Ksenija Pavlovic McAteer

If the press room atmosphere had resembled a West Wing premiere, it was no accident. The briefing was standing-room only, a stark contrast to the past four years when Karine Jean-Pierre’s briefings often felt performative.

Karoline Leavitt then dropped another bombshell: the Trump White House would be restoring the 440 press credentials that the Biden administration had stripped away. She left no room for ambiguity, declaring that the previous administration had “wrongly revoked” those credentials from journalists.

As the questions rolled in, unlike her predecessor, Leavitt fielded questions from all corners of the room, including those in the back rows, where reporters under Jean-Pierre had often been ignored.

The questioning, it must be said, was remarkably civil—one might even say subdued. No doubt, the fourth estate was keen to get a read on the new regime, and no one was in a hurry to earn an early reputation for antagonizing the Trump White House.

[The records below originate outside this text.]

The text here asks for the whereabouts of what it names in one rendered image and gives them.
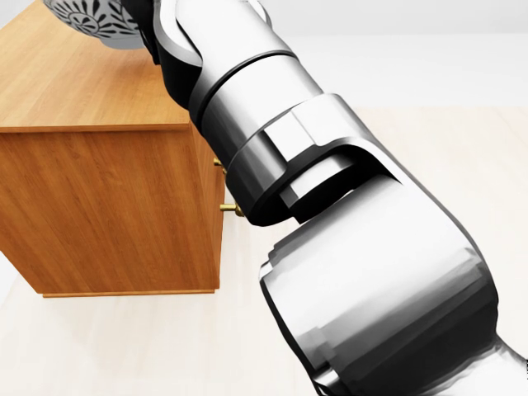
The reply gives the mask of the black white patterned bowl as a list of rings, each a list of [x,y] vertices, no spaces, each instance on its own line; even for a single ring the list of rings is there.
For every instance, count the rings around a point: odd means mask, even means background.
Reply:
[[[139,27],[121,0],[41,0],[70,28],[116,50],[144,47]]]

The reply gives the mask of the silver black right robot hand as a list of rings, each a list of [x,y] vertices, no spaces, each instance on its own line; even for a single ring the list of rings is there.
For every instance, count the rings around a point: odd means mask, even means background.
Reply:
[[[219,88],[261,59],[293,56],[257,0],[142,0],[135,20],[170,97],[201,117]]]

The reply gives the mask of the wooden cabinet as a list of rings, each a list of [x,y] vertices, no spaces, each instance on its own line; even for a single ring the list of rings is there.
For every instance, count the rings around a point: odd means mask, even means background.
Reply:
[[[145,49],[0,29],[0,252],[46,297],[219,288],[224,176]]]

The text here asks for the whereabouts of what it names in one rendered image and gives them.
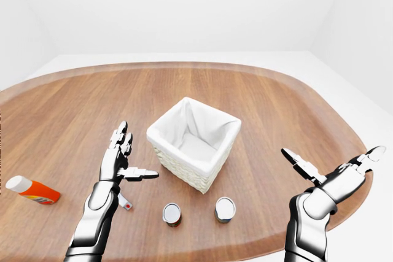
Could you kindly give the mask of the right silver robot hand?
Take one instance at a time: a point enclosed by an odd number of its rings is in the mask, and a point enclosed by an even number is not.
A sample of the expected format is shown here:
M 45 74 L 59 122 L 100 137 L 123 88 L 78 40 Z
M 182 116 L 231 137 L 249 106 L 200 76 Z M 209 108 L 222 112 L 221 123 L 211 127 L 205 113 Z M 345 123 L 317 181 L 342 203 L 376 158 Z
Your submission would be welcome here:
M 365 182 L 365 174 L 374 168 L 386 151 L 385 146 L 377 146 L 364 154 L 339 165 L 333 172 L 322 175 L 310 162 L 288 148 L 281 149 L 284 157 L 306 180 L 312 181 L 315 189 L 305 199 L 306 213 L 321 220 L 327 214 L 337 211 L 337 204 L 350 197 Z

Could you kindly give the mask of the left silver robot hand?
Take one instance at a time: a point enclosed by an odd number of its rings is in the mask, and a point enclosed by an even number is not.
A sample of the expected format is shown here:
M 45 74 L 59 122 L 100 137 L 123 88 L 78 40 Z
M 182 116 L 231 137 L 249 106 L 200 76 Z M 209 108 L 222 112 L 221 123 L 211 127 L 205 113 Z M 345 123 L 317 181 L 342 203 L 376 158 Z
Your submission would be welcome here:
M 128 156 L 132 151 L 133 135 L 127 132 L 128 123 L 122 121 L 112 133 L 110 144 L 101 163 L 99 180 L 113 181 L 119 184 L 122 179 L 140 182 L 143 179 L 155 179 L 159 173 L 148 169 L 128 166 Z

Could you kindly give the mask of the white box with red dot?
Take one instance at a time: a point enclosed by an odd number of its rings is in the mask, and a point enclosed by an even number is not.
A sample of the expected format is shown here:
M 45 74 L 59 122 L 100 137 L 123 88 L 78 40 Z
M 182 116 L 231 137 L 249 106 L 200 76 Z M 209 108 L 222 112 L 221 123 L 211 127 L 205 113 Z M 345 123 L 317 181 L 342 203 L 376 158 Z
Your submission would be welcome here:
M 129 200 L 127 200 L 127 198 L 123 196 L 123 194 L 119 193 L 118 199 L 119 205 L 125 210 L 130 210 L 133 207 L 132 203 L 130 203 Z

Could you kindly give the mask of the white woven basket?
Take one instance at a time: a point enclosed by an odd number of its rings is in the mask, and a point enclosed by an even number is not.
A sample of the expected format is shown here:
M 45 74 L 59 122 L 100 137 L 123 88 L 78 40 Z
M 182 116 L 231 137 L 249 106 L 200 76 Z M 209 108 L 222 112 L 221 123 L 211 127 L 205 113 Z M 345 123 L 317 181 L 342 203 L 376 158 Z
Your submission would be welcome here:
M 184 97 L 147 129 L 160 163 L 205 194 L 226 162 L 241 120 Z

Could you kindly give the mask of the tin with red label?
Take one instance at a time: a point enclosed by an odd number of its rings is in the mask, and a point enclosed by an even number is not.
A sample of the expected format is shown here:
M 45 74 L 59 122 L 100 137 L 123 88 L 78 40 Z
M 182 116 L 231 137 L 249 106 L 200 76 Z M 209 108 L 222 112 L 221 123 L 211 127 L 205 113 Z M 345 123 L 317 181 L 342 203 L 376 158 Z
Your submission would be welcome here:
M 168 203 L 163 208 L 162 219 L 170 227 L 179 226 L 182 221 L 181 208 L 176 203 Z

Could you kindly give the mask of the orange bottle with white cap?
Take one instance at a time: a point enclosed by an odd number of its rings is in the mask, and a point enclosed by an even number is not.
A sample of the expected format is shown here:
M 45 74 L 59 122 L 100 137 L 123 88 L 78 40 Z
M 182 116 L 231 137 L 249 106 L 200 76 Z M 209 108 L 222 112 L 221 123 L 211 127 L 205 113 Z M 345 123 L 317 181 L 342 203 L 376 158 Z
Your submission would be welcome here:
M 22 175 L 10 178 L 6 182 L 6 188 L 43 205 L 54 204 L 61 196 L 60 192 Z

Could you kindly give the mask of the tin with blue yellow label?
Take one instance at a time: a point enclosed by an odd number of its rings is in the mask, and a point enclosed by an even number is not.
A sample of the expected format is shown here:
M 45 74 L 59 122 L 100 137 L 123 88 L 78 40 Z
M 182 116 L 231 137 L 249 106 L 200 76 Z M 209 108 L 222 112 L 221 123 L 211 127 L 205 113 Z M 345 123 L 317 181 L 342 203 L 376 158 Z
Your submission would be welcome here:
M 214 214 L 221 223 L 228 223 L 236 214 L 236 206 L 232 199 L 223 196 L 215 204 Z

Leavitt, for her part, leaned into the moment. She also made sure to highlight Trump’s recent media omnipresence, rattling off a list of engagements—multiple news conferences, Air Force One gaggles, a two-part Fox News interview. As Politico put it bluntly: “Trump is everywhere again.”

Indeed. The man who never met a microphone he didn’t like is back, and with him, a press operation that is—by all appearances—determined to remake the rules of media engagement. Whether this is a return to a “golden age” of freewheeling press access or merely a more sophisticated means of message control remains to be seen. But one thing is certain: the Trump era 2.0 will be anything but dull.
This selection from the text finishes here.